Exercise inputs Start Marker
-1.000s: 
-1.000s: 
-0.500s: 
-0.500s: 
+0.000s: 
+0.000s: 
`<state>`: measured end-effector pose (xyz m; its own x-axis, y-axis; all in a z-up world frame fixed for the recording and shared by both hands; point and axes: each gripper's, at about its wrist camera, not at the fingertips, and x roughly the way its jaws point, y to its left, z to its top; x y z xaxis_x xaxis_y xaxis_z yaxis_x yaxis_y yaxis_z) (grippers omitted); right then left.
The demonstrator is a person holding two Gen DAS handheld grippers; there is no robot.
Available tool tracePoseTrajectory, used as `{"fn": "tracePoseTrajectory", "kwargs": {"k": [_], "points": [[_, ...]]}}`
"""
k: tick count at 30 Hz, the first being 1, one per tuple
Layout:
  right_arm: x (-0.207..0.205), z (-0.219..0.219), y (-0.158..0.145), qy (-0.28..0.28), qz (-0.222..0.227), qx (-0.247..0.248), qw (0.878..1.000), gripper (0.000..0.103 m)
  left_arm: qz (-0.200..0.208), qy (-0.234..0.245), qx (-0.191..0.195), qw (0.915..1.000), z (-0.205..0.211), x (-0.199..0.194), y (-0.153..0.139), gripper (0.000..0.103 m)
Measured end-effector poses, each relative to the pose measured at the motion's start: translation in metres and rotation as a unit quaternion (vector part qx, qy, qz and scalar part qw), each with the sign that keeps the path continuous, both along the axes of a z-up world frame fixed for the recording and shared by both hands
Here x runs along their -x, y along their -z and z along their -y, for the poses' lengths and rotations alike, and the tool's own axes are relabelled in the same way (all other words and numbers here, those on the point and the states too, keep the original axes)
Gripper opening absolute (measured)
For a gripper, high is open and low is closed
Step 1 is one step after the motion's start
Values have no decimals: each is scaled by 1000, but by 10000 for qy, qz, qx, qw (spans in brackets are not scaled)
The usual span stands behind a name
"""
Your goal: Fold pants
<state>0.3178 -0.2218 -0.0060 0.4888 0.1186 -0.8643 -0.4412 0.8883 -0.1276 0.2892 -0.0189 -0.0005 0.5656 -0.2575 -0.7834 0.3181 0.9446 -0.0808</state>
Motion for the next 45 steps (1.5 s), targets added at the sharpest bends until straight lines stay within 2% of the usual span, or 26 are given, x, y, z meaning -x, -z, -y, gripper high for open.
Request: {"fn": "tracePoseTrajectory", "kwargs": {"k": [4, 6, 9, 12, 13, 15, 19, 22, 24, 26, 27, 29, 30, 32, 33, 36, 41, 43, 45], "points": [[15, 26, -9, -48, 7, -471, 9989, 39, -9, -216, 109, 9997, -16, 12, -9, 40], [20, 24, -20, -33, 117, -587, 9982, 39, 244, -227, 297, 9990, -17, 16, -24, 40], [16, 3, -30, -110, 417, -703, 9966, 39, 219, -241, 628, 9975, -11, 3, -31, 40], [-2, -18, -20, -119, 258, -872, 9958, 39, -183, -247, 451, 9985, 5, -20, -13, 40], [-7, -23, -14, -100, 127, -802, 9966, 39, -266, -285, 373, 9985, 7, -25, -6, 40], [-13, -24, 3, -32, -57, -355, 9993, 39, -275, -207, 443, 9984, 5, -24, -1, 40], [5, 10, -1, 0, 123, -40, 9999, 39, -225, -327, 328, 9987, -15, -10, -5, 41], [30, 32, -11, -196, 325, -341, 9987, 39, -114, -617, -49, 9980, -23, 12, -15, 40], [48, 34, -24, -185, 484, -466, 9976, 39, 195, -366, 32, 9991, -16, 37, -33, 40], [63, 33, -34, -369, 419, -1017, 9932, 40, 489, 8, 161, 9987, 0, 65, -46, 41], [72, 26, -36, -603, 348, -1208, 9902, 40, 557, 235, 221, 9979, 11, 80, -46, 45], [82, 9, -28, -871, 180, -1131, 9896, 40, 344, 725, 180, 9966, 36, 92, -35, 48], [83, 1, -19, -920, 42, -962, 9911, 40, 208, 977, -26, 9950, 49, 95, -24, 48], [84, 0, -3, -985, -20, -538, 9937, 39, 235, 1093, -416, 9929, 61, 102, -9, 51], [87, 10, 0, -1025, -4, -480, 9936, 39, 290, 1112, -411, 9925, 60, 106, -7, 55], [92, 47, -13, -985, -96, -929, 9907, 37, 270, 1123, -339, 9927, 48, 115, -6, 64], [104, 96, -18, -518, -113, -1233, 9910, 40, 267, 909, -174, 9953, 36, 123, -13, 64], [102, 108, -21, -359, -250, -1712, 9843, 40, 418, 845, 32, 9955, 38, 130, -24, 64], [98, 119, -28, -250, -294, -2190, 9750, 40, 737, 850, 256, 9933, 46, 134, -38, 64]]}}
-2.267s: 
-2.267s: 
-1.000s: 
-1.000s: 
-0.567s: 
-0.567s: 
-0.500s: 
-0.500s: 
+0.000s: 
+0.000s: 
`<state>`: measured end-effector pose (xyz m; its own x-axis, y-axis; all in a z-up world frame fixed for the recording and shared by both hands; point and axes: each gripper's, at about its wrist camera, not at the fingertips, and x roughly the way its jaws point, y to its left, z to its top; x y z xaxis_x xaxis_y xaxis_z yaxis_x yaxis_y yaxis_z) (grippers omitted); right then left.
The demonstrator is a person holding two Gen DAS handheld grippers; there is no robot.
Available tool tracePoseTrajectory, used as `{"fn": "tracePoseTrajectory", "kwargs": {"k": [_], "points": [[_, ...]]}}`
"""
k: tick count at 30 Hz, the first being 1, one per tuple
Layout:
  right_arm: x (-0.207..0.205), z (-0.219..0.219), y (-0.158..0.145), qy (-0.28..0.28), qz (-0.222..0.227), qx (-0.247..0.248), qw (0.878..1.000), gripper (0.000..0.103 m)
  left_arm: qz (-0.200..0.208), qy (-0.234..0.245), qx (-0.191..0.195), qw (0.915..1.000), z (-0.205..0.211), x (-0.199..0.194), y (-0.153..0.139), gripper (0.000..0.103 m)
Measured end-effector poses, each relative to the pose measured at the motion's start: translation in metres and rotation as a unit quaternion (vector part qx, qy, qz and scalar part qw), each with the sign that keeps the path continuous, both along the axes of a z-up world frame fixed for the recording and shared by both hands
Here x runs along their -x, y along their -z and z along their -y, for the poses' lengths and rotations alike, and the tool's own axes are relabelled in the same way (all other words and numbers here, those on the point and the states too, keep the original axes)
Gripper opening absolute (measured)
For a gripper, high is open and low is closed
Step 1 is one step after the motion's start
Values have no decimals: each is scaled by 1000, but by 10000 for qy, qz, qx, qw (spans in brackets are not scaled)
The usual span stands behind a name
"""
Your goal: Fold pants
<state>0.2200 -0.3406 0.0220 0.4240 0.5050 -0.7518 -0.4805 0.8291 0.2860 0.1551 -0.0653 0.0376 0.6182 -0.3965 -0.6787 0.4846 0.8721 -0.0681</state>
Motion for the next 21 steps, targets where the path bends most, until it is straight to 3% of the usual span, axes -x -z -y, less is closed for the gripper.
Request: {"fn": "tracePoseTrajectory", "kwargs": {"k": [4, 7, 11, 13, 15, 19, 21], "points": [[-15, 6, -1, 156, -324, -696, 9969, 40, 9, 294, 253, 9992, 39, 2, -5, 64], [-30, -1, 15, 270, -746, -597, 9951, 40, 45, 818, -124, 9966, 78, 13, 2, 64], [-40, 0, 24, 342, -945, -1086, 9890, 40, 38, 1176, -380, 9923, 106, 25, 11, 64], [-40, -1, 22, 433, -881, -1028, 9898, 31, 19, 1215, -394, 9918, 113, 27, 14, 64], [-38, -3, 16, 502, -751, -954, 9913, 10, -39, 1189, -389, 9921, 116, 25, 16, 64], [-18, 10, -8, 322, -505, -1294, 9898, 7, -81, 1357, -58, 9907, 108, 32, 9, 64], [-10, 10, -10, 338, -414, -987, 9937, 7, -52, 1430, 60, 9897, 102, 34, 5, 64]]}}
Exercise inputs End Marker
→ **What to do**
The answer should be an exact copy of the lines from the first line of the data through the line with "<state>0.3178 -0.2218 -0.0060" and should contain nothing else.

→ **Task solution**
-1.000s: 
-1.000s: 
-0.500s: 
-0.500s: 
+0.000s: 
+0.000s: 
`<state>`: measured end-effector pose (xyz m; its own x-axis, y-axis; all in a z-up world frame fixed for the recording and shared by both hands; point and axes: each gripper's, at about its wrist camera, not at the fingertips, and x roughly the way its jaws point, y to its left, z to its top; x y z xaxis_x xaxis_y xaxis_z yaxis_x yaxis_y yaxis_z) (grippers omitted); right then left.
The demonstrator is a person holding two Gen DAS handheld grippers; there is no robot.
Available tool tracePoseTrajectory, used as `{"fn": "tracePoseTrajectory", "kwargs": {"k": [_], "points": [[_, ...]]}}`
"""
k: tick count at 30 Hz, the first being 1, one per tuple
Layout:
  right_arm: x (-0.207..0.205), z (-0.219..0.219), y (-0.158..0.145), qy (-0.28..0.28), qz (-0.222..0.227), qx (-0.247..0.248), qw (0.878..1.000), gripper (0.000..0.103 m)
  left_arm: qz (-0.200..0.208), qy (-0.234..0.245), qx (-0.191..0.195), qw (0.915..1.000), z (-0.205..0.211), x (-0.199..0.194), y (-0.153..0.139), gripper (0.000..0.103 m)
Measured end-effector poses, each relative to the pose measured at the motion's start: translation in metres and rotation as a unit quaternion (vector part qx, qy, qz and scalar part qw), each with the sign that keeps the path continuous, both along the axes of a z-up world frame fixed for the recording and shared by both hands
Here x runs along their -x, y along their -z and z along their -y, for the poses' lengths and rotations alike, and the tool's own axes are relabelled in the same way (all other words and numbers here, those on the point and the states too, keep the original axes)
Gripper opening absolute (measured)
For a gripper, high is open and low is closed
Step 1 is one step after the motion's start
Values have no decimals: each is scaled by 1000, but by 10000 for qy, qz, qx, qw (spans in brackets are not scaled)
The usual span stands behind a name
"""
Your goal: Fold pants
<state>0.3178 -0.2218 -0.0060 0.4888 0.1186 -0.8643 -0.4412 0.8883 -0.1276 0.2892 -0.0189 -0.0005 0.5656 -0.2575 -0.7834 0.3181 0.9446 -0.0808</state>

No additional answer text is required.